> Task directions: All lines from the opening of the entries below through the line containing "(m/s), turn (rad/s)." must be output exactly as they appear, with no other lines.

> Available data:
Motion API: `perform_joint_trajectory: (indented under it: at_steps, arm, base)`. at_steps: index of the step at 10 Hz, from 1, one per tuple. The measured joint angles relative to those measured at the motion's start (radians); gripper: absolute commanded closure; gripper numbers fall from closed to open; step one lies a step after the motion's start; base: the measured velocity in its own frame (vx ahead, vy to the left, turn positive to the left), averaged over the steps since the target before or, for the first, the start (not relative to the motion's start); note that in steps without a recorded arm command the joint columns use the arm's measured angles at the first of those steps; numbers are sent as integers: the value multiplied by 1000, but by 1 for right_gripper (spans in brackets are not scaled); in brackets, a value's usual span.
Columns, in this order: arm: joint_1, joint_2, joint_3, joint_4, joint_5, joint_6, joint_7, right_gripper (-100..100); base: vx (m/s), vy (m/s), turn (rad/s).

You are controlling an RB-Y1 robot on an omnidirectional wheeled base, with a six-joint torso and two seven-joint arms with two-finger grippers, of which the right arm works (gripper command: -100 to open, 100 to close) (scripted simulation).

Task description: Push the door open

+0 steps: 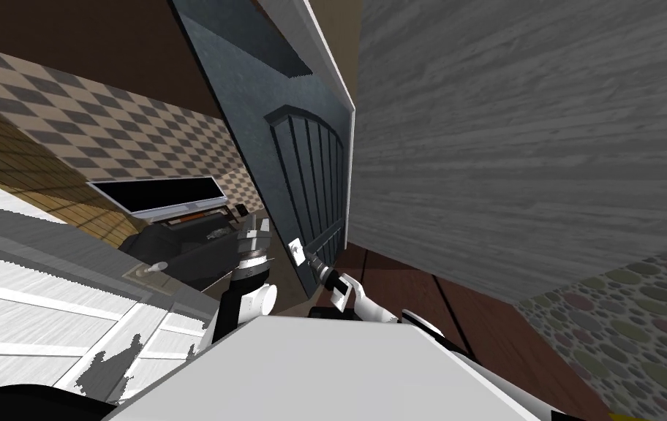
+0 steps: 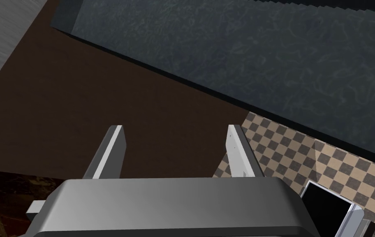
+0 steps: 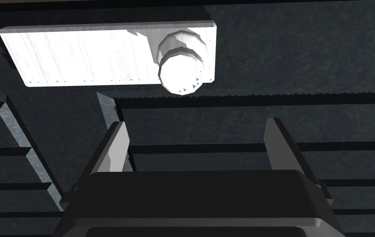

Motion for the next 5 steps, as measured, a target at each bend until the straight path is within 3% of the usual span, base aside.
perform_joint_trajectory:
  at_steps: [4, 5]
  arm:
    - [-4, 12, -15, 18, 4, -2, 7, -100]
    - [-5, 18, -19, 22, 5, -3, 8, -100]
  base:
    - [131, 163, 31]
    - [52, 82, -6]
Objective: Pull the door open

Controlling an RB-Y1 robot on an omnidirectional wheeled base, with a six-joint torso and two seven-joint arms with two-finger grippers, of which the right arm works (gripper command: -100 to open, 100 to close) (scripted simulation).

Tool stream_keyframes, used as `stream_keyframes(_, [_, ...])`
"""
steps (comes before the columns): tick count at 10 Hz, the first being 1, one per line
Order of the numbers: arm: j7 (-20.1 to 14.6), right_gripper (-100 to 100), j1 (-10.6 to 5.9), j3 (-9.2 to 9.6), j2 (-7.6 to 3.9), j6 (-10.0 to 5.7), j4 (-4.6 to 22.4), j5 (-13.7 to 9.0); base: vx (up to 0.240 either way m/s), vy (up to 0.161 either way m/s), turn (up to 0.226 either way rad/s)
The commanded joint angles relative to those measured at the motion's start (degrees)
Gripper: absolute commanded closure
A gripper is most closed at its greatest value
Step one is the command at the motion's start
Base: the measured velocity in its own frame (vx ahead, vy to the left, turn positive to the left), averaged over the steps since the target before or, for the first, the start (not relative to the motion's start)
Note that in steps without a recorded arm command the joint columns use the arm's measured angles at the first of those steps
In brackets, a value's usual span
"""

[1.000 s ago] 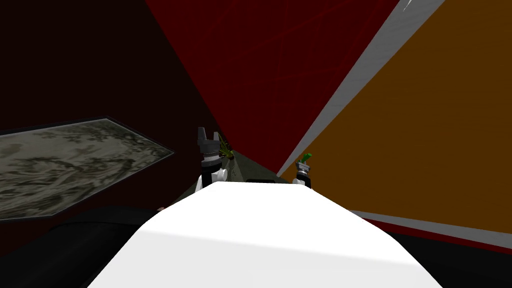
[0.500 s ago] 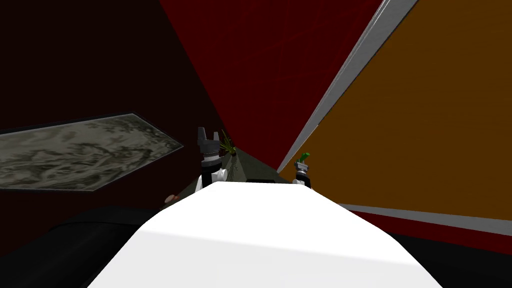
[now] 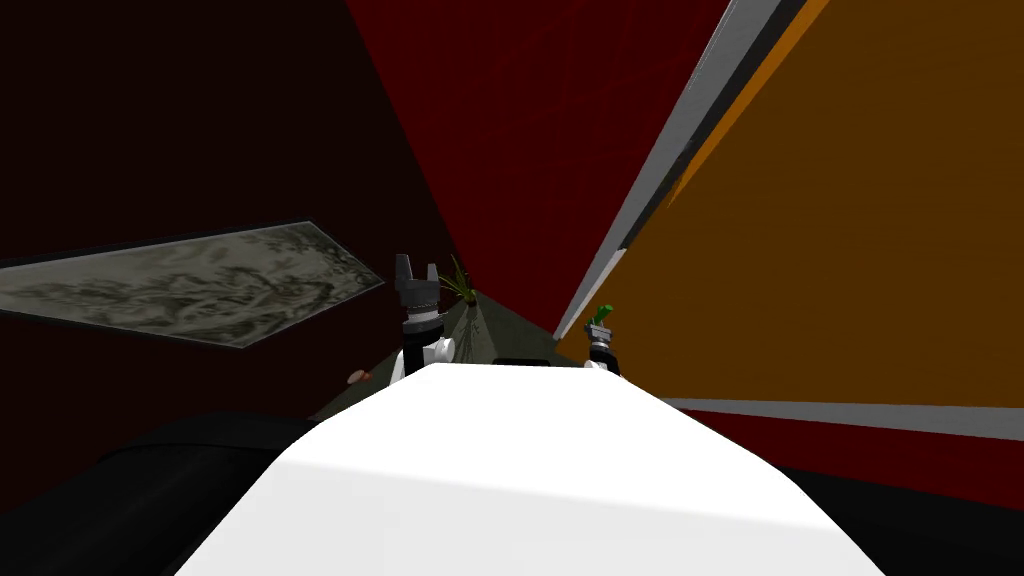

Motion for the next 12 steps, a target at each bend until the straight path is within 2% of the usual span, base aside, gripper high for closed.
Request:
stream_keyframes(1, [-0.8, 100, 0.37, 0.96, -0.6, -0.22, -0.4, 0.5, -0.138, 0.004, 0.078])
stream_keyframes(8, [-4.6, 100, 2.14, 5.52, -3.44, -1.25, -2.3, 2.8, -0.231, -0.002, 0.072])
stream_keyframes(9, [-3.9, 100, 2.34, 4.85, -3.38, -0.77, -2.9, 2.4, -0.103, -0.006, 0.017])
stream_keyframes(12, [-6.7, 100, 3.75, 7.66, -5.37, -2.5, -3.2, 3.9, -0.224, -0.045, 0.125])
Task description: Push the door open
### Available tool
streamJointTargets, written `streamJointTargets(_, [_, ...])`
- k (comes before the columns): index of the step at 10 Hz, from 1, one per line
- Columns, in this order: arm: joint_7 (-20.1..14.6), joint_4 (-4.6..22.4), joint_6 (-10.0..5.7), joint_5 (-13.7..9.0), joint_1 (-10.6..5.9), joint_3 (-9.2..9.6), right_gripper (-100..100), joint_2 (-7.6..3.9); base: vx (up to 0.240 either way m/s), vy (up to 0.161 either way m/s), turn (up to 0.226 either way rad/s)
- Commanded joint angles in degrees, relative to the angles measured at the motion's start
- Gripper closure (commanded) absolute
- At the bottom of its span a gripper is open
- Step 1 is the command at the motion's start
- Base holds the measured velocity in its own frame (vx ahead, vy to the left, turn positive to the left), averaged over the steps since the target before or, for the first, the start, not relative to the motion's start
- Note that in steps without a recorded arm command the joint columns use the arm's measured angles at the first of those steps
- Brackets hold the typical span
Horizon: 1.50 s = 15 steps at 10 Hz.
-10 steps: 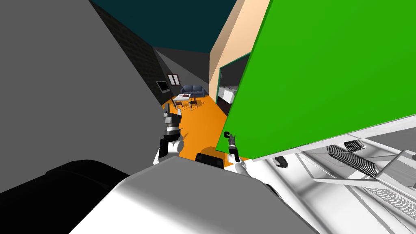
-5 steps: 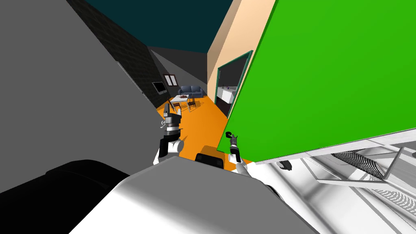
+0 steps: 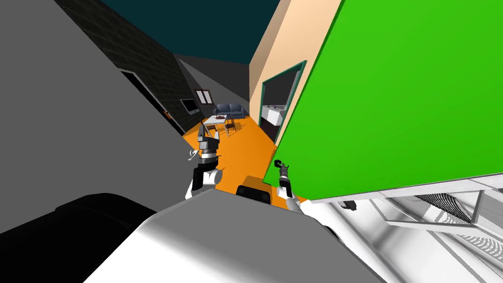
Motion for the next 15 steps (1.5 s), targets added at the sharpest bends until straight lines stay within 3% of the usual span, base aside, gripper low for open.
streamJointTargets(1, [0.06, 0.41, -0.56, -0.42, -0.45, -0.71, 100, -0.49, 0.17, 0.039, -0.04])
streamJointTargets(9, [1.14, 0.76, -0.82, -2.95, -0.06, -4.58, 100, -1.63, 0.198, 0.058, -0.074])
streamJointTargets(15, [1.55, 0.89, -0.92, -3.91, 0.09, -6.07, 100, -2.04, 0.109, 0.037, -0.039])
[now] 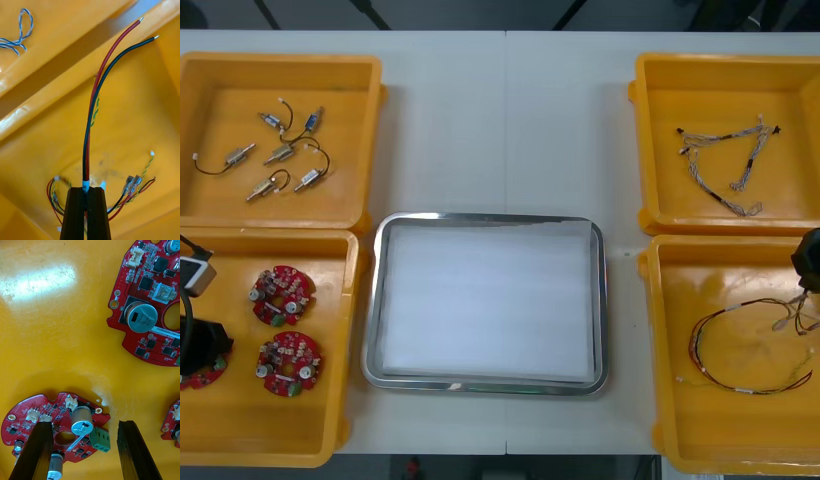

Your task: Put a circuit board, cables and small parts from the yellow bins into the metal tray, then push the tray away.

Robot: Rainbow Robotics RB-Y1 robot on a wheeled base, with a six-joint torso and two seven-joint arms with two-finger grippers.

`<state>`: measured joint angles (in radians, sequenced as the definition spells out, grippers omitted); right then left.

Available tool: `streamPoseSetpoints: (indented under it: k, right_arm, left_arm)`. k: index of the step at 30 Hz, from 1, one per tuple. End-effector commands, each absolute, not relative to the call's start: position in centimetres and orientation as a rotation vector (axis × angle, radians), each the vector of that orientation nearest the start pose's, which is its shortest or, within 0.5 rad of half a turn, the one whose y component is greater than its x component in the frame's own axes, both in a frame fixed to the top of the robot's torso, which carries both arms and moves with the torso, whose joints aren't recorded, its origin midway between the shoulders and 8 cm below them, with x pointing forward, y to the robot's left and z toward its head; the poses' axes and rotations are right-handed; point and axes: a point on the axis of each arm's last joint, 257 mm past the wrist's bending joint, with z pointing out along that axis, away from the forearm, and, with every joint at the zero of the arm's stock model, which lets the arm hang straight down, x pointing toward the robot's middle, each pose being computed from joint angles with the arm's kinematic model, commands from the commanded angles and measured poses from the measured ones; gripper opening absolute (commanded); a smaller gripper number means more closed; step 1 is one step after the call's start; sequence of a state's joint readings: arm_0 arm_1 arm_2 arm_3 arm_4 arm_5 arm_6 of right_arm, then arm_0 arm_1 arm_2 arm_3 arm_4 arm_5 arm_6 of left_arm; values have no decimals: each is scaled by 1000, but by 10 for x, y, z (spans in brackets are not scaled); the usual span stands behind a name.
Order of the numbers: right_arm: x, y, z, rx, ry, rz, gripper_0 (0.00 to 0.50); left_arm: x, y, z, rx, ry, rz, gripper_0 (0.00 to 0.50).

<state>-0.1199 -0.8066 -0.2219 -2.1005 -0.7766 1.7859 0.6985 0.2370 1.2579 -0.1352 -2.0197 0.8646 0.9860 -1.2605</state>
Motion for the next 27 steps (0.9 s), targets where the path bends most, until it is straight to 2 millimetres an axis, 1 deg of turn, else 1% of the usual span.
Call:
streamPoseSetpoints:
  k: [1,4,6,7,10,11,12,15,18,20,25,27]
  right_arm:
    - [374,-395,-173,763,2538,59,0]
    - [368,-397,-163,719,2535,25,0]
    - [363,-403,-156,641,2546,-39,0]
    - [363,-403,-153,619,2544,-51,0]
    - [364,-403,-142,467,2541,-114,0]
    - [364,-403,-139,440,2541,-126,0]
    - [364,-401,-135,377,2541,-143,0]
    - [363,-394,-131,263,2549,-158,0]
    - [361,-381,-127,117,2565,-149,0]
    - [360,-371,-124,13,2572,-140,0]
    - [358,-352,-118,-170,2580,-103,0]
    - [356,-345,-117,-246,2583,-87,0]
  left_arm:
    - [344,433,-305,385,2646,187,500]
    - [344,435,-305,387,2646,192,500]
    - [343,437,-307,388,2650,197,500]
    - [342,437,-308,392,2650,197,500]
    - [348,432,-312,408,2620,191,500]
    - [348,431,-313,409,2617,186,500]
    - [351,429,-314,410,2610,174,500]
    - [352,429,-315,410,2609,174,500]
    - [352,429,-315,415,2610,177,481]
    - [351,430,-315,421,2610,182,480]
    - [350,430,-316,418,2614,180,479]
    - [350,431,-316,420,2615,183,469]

> Exercise answer:
Motion API: `perform_joint_trajectory: (indented under it: at_steps, arm, base)`. at_steps: index of the step at 10 Hz, from 1, one per tuple. The measured joint angles relative to those measured at the motion's start (radians); gripper: absolute commanded closure; gripper numbers fall from closed to open; step one lies a step after the motion's start; base: the measured velocity in its own frame (vx ahead, vy to the left, turn positive to the left), averaged over the steps since the target before or, for the first, the start (not relative to the motion's start); note that in steps without a recorded arm command the joint columns use the arm's measured angles at the first of those steps; numbers are sent as integers: the value multiplied by 1000, but by 1 for right_gripper (spans in brackets are not scaled); in brackets, a value's usual span.
Columns, in this order: arm: joint_1, joint_2, joint_3, joint_4, joint_5, joint_6, joint_7, right_gripper (-100..100); base: vx (m/s), vy (m/s), turn (rad/s).

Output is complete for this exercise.